**WHAT NEEDS TO BE DONE**
Using the data beneath, show every line that includes the word "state".
-- DATASET EXTRACT follows --
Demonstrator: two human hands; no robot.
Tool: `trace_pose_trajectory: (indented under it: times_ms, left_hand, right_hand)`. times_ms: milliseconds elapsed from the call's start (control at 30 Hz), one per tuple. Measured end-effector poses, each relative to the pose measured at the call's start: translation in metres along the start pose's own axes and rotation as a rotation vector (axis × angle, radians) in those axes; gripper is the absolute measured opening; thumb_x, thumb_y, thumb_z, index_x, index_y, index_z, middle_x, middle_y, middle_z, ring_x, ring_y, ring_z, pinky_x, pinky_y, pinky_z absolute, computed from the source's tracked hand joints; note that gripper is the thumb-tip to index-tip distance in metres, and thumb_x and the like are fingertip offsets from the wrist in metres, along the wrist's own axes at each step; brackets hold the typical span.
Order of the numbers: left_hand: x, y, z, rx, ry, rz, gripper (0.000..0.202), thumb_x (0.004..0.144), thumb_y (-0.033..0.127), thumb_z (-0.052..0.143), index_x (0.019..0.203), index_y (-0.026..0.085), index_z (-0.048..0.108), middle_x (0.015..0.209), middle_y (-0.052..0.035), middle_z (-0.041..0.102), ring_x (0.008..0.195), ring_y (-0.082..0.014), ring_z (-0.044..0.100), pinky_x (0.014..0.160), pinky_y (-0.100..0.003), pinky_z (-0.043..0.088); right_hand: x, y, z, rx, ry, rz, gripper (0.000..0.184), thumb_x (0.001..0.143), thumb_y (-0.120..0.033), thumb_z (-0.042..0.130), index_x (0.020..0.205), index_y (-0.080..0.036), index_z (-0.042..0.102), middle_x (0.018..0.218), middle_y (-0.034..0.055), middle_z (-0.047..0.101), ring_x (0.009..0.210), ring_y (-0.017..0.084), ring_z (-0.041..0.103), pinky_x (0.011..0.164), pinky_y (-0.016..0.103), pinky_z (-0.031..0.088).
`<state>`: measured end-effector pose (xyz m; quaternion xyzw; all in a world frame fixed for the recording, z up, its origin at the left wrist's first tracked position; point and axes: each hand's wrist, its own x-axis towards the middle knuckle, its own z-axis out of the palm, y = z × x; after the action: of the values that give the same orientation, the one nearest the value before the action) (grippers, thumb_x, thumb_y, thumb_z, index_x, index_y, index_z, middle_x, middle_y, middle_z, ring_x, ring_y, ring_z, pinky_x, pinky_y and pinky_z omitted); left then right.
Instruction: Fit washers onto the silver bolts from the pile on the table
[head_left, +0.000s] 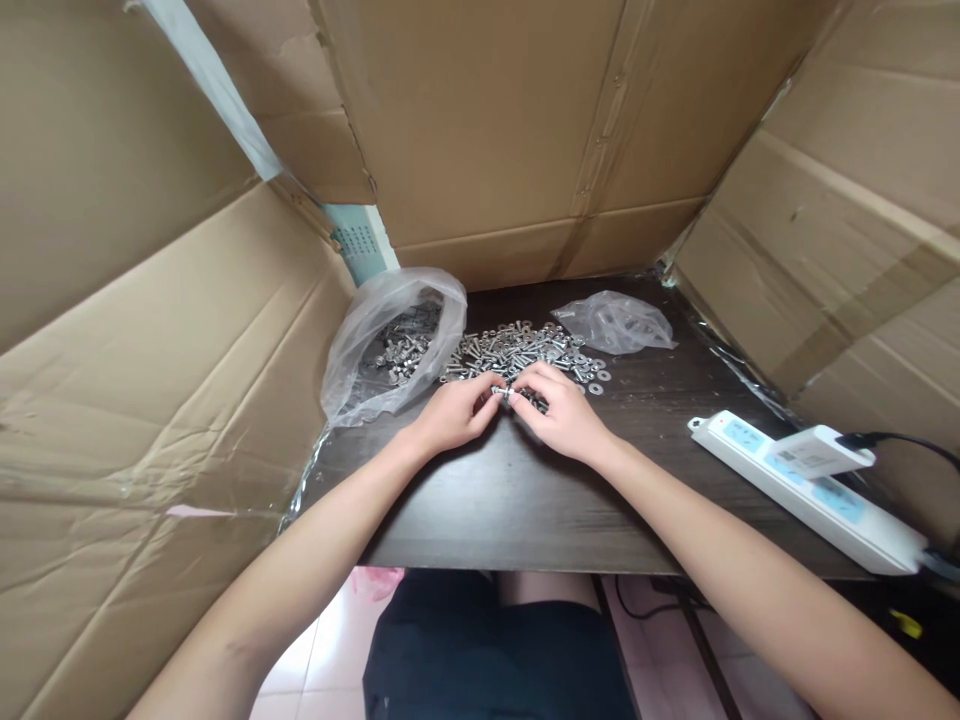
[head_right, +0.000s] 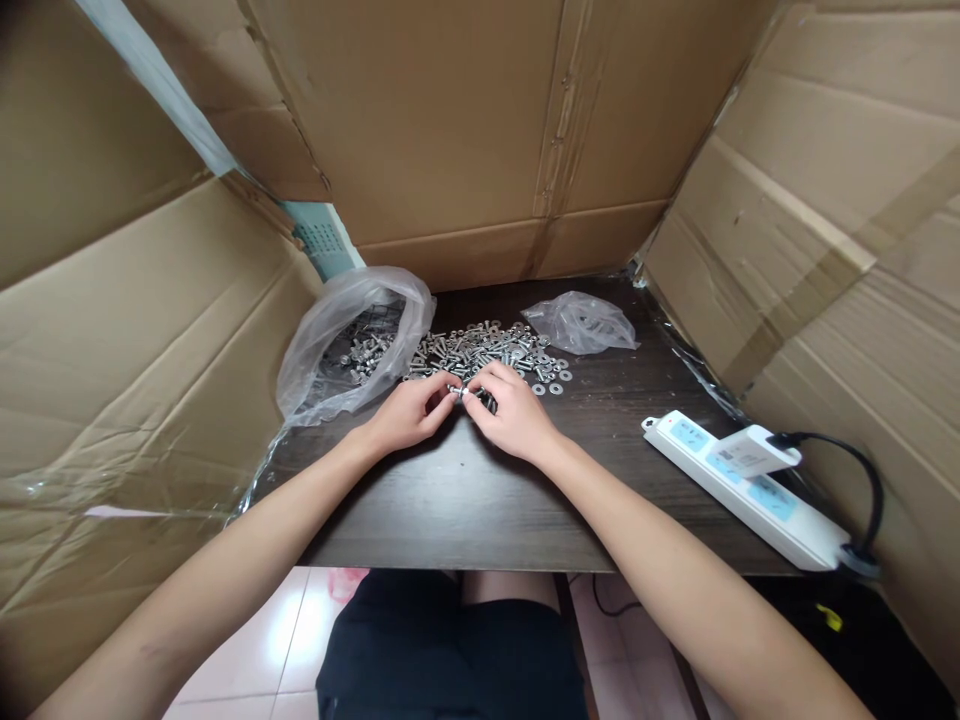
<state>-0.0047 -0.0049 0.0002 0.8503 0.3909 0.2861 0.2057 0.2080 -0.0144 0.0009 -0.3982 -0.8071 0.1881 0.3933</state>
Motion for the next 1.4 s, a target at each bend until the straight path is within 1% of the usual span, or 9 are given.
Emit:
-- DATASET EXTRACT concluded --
**EXERCISE SOLUTION**
`<state>`: measured end-effector pose (xyz m; quaternion xyzw; all in a world frame fixed for the recording, z up, its origin at the left wrist's first tracked position; point and axes: each hand's wrist, its own x-axis towards the middle knuckle, its own z-axis out of the palm, y = z × x; after the action: of the values that give the same orientation, the one nearest the value before the action) (grippers, thumb_x, thumb_y, thumb_z, index_x, index_y, index_z, middle_x, middle_y, middle_z, ring_x, ring_y, ring_z, pinky_x, pinky_y and pinky_z omitted); left then right.
<state>-0.0047 -0.0049 0.0002 0.8503 0.3909 0.2861 0.2057 0.2080 -0.0144 0.0009 -0.3982 -0.8071 0.1881 0.3933</state>

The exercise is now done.